■ **Exercise goal**
Please take the lines from the one holding "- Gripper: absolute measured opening" through the one holding "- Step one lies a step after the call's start" in the data below and copy them exactly.
*** Opening Input records ***
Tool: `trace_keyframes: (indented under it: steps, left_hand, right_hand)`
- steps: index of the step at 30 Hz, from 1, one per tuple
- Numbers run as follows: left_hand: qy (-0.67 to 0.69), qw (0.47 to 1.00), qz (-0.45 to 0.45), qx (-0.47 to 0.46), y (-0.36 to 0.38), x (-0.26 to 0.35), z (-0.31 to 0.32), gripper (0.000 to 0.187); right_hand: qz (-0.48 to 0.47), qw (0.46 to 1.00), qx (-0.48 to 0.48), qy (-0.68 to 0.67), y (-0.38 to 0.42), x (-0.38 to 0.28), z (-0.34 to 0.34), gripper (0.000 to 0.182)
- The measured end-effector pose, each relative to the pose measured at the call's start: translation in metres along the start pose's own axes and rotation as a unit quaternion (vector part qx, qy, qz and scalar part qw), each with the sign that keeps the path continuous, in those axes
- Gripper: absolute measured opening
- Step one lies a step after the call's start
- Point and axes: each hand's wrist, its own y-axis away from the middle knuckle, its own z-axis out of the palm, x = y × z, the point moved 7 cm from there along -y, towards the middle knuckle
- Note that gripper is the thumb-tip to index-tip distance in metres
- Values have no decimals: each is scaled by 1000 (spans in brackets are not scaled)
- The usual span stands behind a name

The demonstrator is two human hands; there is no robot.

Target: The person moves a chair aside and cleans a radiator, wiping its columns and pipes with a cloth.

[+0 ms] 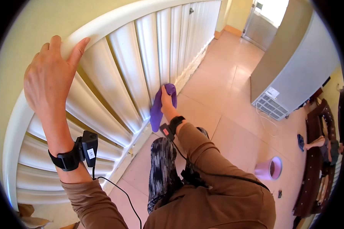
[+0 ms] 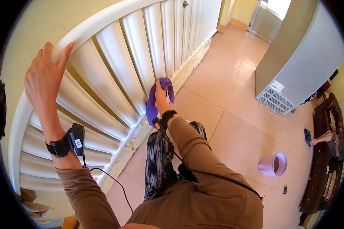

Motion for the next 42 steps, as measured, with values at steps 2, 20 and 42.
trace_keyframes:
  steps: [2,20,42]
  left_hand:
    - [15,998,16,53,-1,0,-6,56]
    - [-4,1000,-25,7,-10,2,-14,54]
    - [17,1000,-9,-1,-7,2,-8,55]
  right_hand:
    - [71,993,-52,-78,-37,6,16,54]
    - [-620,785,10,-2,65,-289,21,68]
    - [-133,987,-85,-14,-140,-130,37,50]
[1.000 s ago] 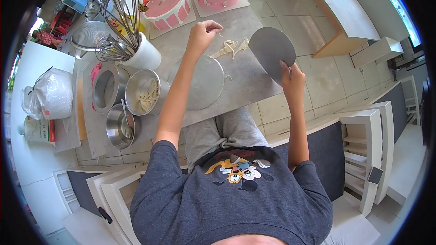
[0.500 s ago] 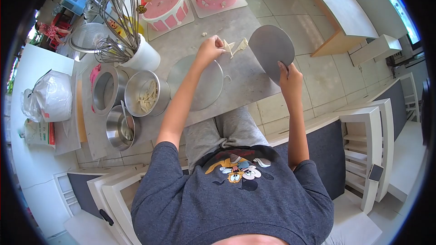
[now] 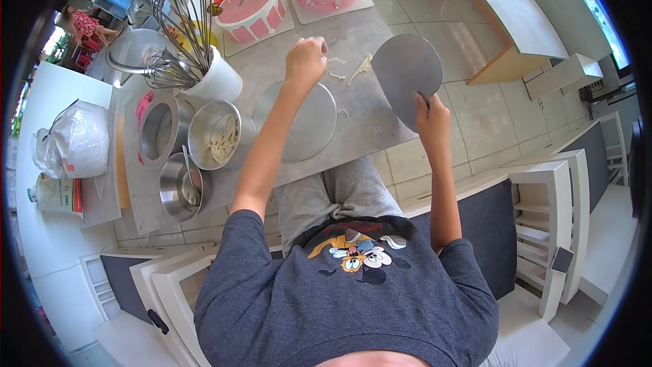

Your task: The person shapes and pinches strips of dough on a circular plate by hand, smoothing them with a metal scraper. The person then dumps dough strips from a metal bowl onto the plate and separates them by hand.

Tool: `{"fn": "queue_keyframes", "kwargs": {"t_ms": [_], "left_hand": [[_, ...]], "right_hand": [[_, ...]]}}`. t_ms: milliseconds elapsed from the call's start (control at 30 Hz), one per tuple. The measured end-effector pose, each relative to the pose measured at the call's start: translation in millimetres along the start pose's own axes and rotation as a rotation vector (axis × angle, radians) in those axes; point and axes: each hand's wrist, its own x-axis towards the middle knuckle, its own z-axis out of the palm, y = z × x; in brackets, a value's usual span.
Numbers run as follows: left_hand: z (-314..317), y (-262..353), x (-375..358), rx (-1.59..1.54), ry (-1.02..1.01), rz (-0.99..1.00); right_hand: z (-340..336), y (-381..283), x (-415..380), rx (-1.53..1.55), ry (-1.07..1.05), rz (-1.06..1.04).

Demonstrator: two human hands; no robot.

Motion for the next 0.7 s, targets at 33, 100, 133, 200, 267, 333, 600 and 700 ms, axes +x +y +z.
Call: {"fn": "queue_keyframes", "kwargs": {"t_ms": [33, 100, 133, 200, 267, 333, 600, 700], "left_hand": [[4, -1, -1, -0.042, -0.014, 0.021], [20, 3, -6, -0.089, -0.073, 0.035], [26, 5, -11, -0.139, -0.128, 0.044], [36, 6, -26, -0.16, -0.15, 0.051], [41, 5, -28, -0.184, -0.173, 0.07], [43, -5, -24, -0.488, -0.221, -0.224], [45, -27, -14, -0.871, 0.069, -0.289], [11, -17, -16, -0.98, 0.089, -0.27]], "right_hand": [[0, -1, 1, 0.002, 0.006, -0.001], [0, -6, -2, 0.028, 0.017, -0.003], [0, -6, -3, 0.03, 0.013, 0.0], [-1, -6, -1, -0.028, -0.031, 0.039], [-1, -8, -3, -0.024, -0.015, 0.027], [-2, -9, -4, -0.019, -0.001, 0.015], [10, 0, -8, 0.068, 0.052, -0.074], [10, -6, -9, 0.1, 0.08, -0.104]]}}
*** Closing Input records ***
■ **Solution for this exercise**
- Gripper: absolute measured opening
- Step one lies a step after the call's start

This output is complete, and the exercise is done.